Last reviewed: April 2026.
Open-weight models selected for agentic relevance: native tool/function-calling, long context for trajectories, or explicit reasoning modes. Cap of 5–8; models without credible agent-workload evidence are excluded regardless of general benchmark wins. Evidence tags follow the Benchmark and Evidence Policy.

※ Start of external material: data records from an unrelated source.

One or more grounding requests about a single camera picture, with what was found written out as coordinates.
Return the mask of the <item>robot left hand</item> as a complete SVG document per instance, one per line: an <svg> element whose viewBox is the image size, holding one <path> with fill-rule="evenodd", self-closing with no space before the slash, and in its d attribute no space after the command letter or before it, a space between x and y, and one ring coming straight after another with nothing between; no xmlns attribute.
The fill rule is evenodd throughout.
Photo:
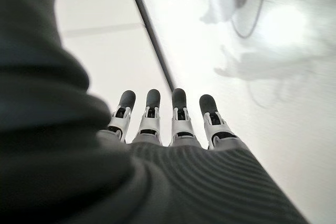
<svg viewBox="0 0 336 224"><path fill-rule="evenodd" d="M54 3L1 0L1 223L306 223L239 139L121 143Z"/></svg>

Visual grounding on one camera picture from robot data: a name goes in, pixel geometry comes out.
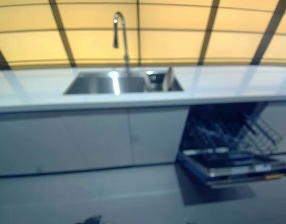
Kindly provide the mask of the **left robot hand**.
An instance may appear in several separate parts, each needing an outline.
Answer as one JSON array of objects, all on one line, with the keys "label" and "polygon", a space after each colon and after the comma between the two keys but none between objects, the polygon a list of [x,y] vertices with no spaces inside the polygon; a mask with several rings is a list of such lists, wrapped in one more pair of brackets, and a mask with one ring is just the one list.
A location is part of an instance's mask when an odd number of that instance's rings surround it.
[{"label": "left robot hand", "polygon": [[91,216],[84,220],[83,224],[101,224],[102,216],[97,215],[97,216]]}]

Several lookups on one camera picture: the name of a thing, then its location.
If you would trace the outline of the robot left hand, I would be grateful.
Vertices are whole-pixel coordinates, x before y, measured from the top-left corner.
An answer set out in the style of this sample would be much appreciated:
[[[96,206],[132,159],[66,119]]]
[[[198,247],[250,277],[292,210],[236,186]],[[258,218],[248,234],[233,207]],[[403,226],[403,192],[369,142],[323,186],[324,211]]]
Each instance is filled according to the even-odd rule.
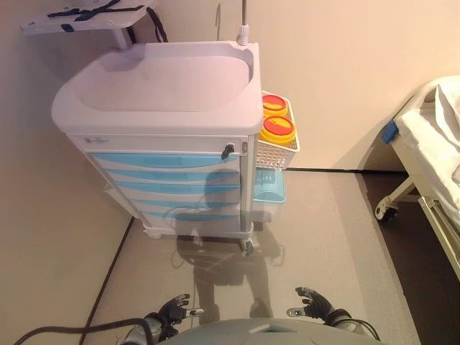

| Model | Org | License | Params | Why it matters for agents | Evidence |
|---|---|---|---|---|---|
| Llama 4 | Meta | Llama 4 Community License | 17B–400B+ (MoE) | Open-weight family with tool-use support across Maverick and Scout variants; long context and multimodal input. | [official] |
| Qwen3 | Alibaba | Apache-2.0 | 0.6B–235B (incl. MoE) | Switchable thinking / non-thinking modes; strong tool-use and multilingual coverage; widely adopted for local agent stacks. | [official] · [benchmark] tech report |
| DeepSeek-V3 / R1 | DeepSeek | DeepSeek License | 671B MoE | V3 as strong generalist actor, R1 as open-weight reasoning planner; cost-efficient inference. | [official] · [benchmark] R1 paper |
| GLM-4.5 / GLM-4.6 | Zhipu / Z.ai | MIT | 355B MoE (A32B) | Open MoE explicitly tuned for agent and coding workloads; top-tier open-weight on agent benchmarks. | [official] · [benchmark] paper |
| MiniMax-M2 | MiniMax | MIT | 230B MoE (A10B) | Agent-first open-weight model with interleaved thinking and tool use; designed for end-to-end agent workflows. | [official] |
| Gemma 3 | Google DeepMind | Gemma Terms of Use | 1B–27B | Efficient multimodal family; small sizes suitable for edge / on-device agents with function calling. | [official] |
| Mistral Large 2 | Mistral | Mistral Research License | 123B | Function calling and JSON-mode support from a European provider; strong tool-use reliability. | [official] |
| Phi-4 | Microsoft | MIT | 14B | Compact reasoning-tuned model; viable planner/actor for on-device and resource-constrained agents. | [official] · [benchmark] tech report |